#### Records supplied

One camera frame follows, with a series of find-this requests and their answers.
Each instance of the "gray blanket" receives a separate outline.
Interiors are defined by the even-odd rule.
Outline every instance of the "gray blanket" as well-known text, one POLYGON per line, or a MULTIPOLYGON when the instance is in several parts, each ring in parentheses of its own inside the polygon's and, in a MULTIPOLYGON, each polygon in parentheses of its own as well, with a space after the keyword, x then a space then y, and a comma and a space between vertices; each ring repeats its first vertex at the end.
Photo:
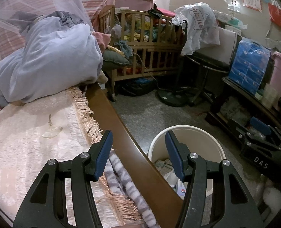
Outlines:
POLYGON ((56 11, 23 26, 29 26, 26 46, 0 61, 1 107, 18 100, 31 102, 80 82, 96 82, 102 54, 82 19, 56 11))

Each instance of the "trash can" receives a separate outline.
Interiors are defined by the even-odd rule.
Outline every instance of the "trash can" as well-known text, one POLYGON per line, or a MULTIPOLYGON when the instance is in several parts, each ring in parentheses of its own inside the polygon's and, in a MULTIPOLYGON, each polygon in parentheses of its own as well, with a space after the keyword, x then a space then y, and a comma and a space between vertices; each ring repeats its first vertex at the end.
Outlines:
MULTIPOLYGON (((178 141, 186 144, 190 152, 199 154, 205 160, 219 163, 225 159, 221 145, 211 134, 194 126, 176 125, 164 129, 153 139, 148 151, 148 158, 153 163, 169 158, 165 144, 165 135, 168 130, 172 130, 178 141)), ((207 180, 206 196, 212 194, 212 183, 212 179, 207 180)))

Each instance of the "red bag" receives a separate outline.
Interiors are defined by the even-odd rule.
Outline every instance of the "red bag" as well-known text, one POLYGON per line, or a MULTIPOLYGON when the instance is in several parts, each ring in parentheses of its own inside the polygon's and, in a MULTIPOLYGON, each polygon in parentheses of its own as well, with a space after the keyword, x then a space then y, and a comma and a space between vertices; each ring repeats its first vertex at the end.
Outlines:
POLYGON ((270 21, 281 27, 281 9, 280 9, 280 6, 277 3, 277 1, 275 1, 275 0, 272 3, 275 3, 275 5, 268 3, 270 21))

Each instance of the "floor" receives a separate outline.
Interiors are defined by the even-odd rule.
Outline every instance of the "floor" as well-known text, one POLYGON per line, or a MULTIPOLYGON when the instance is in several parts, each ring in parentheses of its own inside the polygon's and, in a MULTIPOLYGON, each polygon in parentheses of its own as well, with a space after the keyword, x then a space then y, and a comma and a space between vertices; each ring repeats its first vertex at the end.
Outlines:
MULTIPOLYGON (((170 107, 156 97, 156 92, 139 97, 117 95, 112 103, 118 115, 137 141, 141 149, 147 153, 154 137, 165 128, 174 125, 192 125, 210 133, 222 146, 226 158, 230 160, 242 177, 250 193, 254 195, 260 173, 243 161, 237 144, 217 126, 208 124, 204 119, 210 104, 203 102, 195 107, 170 107)), ((211 196, 206 198, 203 224, 210 217, 211 196)))

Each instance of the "white plastic bag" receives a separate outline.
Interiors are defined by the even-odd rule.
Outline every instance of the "white plastic bag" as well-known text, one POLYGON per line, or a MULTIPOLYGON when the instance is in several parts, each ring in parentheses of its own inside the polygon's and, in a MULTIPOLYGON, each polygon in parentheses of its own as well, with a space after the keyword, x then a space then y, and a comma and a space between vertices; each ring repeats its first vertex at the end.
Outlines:
POLYGON ((200 49, 200 43, 219 45, 219 29, 212 9, 206 3, 185 5, 174 10, 176 16, 173 24, 180 25, 183 20, 188 22, 187 42, 182 55, 191 55, 200 49))

########

Task brief:
Transcribe each entry above without alteration, but keep the pictures out.

Response area:
One camera frame follows, with a series of find-this requests and their answers.
Each instance of the "gray blanket" receives a separate outline.
Interiors are defined by the even-odd rule.
Outline every instance of the "gray blanket" as well-known text, one POLYGON per line, or a MULTIPOLYGON when the instance is in several parts, each ring in parentheses of its own inside the polygon's and, in a MULTIPOLYGON, each polygon in parentheses of its own as well, with a space after the keyword, x then a space then y, and a comma and a space between vertices; each ring repeats its first vertex at the end.
Photo:
Outlines:
POLYGON ((56 11, 23 26, 29 26, 26 46, 0 61, 1 107, 18 100, 31 102, 80 82, 96 82, 102 54, 82 19, 56 11))

Each instance of the "trash can" receives a separate outline.
Interiors are defined by the even-odd rule.
Outline every instance of the "trash can" as well-known text, one POLYGON per line, or a MULTIPOLYGON when the instance is in several parts, each ring in parentheses of its own inside the polygon's and, in a MULTIPOLYGON, each polygon in parentheses of its own as well, with a space after the keyword, x then a space then y, and a comma and a space between vertices; each ring repeats its first vertex at the end.
Outlines:
MULTIPOLYGON (((178 141, 186 144, 190 152, 199 154, 205 160, 219 163, 225 159, 221 145, 211 134, 194 126, 176 125, 164 129, 153 139, 148 151, 148 158, 153 163, 169 158, 165 144, 165 135, 168 130, 172 130, 178 141)), ((207 180, 206 196, 212 194, 212 183, 212 179, 207 180)))

Each instance of the "red bag" receives a separate outline.
Interiors are defined by the even-odd rule.
Outline every instance of the "red bag" as well-known text, one POLYGON per line, or a MULTIPOLYGON when the instance is in several parts, each ring in parentheses of its own inside the polygon's and, in a MULTIPOLYGON, each polygon in parentheses of its own as well, with a space after the keyword, x then a space then y, and a comma and a space between vertices; each ring repeats its first vertex at the end.
Outlines:
POLYGON ((270 21, 281 27, 281 9, 280 9, 280 6, 277 3, 277 1, 275 1, 275 0, 272 3, 275 3, 275 5, 268 3, 270 21))

Each instance of the "floor" receives a separate outline.
Interiors are defined by the even-odd rule.
Outline every instance of the "floor" as well-known text, one POLYGON per line, or a MULTIPOLYGON when the instance is in several parts, each ring in parentheses of its own inside the polygon's and, in a MULTIPOLYGON, each polygon in parentheses of its own as well, with a space after the keyword, x then a space then y, and a comma and a space between vertices; each ring repeats its first vertex at the end.
Outlines:
MULTIPOLYGON (((170 107, 156 97, 156 92, 139 97, 117 95, 112 103, 118 115, 137 141, 141 149, 147 153, 154 137, 165 128, 174 125, 192 125, 210 133, 222 146, 226 158, 230 160, 242 177, 250 193, 254 195, 260 173, 243 161, 237 144, 217 126, 208 124, 204 119, 210 104, 203 102, 195 107, 170 107)), ((211 196, 206 198, 203 224, 210 217, 211 196)))

Each instance of the "white plastic bag" receives a separate outline.
Interiors are defined by the even-odd rule.
Outline every instance of the "white plastic bag" as well-known text, one POLYGON per line, or a MULTIPOLYGON when the instance is in several parts, each ring in parentheses of its own inside the polygon's and, in a MULTIPOLYGON, each polygon in parentheses of its own as well, with a space after the keyword, x then a space then y, and a comma and a space between vertices; each ring repeats its first vertex at the end.
Outlines:
POLYGON ((200 49, 200 43, 219 45, 219 29, 212 9, 206 3, 185 5, 174 10, 176 16, 173 24, 180 25, 183 20, 188 22, 187 42, 182 55, 191 55, 200 49))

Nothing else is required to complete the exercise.